4. Mantenga la información segura

Cualquier dato personal que obre en su poder debe conservarse de forma segura y solo durante el tiempo que sea necesario. Una política de conservación le ayudará a determinar cuándo es necesario revisar, eliminar o destruir la información personal. Los registros físicos deben guardarse bajo llave para evitar fugas de datos, y deben aplicarse las medidas de seguridad adecuadas para proteger los datos personales almacenados en formato digital.
A pesar de la rápida transición al teletrabajo, la ICO ha señalado que las organizaciones deben adoptar el mismo tipo de medidas de seguridad que aplicarían en circunstancias normales. Para evitar cualquier violación de datos personales y reducir la probabilidad de sufrir un costoso ciberataque, es importante que mantenga la seguridad de los sistemas y el software, y que se mantenga alerta ante las ciberamenazas relacionadas con el coronavirus. Asimismo, será necesario informar a los empleados sobre las amenazas en constante evolución y formarles en el uso de las nuevas herramientas y procesos de seguridad que permitirán un teletrabajo seguro.
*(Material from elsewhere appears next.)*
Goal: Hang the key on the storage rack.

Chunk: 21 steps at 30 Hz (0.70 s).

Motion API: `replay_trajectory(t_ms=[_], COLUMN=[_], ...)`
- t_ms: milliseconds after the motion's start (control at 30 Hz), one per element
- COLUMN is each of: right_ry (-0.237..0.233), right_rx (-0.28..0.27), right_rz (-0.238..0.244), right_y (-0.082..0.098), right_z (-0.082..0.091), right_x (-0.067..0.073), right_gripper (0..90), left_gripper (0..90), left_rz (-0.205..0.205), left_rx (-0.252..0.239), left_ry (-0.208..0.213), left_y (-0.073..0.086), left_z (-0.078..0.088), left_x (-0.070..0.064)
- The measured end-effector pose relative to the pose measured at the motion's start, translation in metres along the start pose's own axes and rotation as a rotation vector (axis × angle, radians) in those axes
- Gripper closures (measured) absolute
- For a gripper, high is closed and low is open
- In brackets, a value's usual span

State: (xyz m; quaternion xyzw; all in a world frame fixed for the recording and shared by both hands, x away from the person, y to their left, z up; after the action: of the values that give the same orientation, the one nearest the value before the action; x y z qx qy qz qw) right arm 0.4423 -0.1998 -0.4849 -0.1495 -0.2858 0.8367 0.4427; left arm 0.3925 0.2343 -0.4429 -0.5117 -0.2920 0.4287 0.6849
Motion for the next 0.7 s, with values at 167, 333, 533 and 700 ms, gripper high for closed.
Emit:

Además, las organizaciones siguen estando legalmente obligadas a notificar cualquier violación de la seguridad de los datos personales a la autoridad de control competente en un plazo de 72 horas desde su detección.
5. Respetar los derechos del interesado
A pesar de que su organización opera en circunstancias excepcionales, es fundamental que informe a las personas sobre sus derechos en relación con sus datos personales. El RGPD reconoce los siguientes derechos a las personas:
- El derecho a ser informado: las personas tienen derecho a ser informadas sobre la recogida y el uso de sus datos personales.
- El derecho de acceso: las personas tienen derecho a acceder a sus datos personales y a cualquier información complementaria. Pueden solicitar una copia de toda la información que se conserve sobre ellas, la cual deberá facilitarse de forma gratuita y en el plazo de un mes desde la presentación de la solicitud.
- El derecho de rectificación: los interesados pueden solicitar que se rectifiquen los datos personales que sean inexactos.
- El derecho de supresión: las personas pueden solicitar que se supriman sus datos personales. El derecho de supresión también se conoce como «derecho al olvido».
- El derecho a la limitación del tratamiento: en determinadas circunstancias, los interesados pueden solicitar que se limite el tratamiento posterior de sus datos. Cuando se limita el tratamiento, usted está autorizado a conservar sus datos personales, pero no a utilizarlos.
- El derecho a la portabilidad de los datos: las personas pueden obtener y reutilizar sus datos personales para sus propios fines en otros servicios.
- El derecho de oposición: salvo que existan motivos legítimos para el tratamiento de los datos personales de una persona, esta conserva el derecho a oponerse a dicho tratamiento.
- Derechos en relación con la toma de decisiones automatizada y la elaboración de perfiles: el RGPD contiene disposiciones sobre la toma de decisiones individuales automatizadas. Esto reduce el riesgo de que se adopten decisiones perjudiciales sin intervención humana.
Si su organización ha implantado la comprobación de síntomas o la realización de pruebas, deberá cumplir una serie de requisitos adicionales. Entre ellos se incluyen la identificación de una base jurídica para el uso de la información que recopile y la realización de una evaluación de impacto relativa a la protección de datos (DPIA) en caso de que se traten datos de carácter sanitario a gran escala.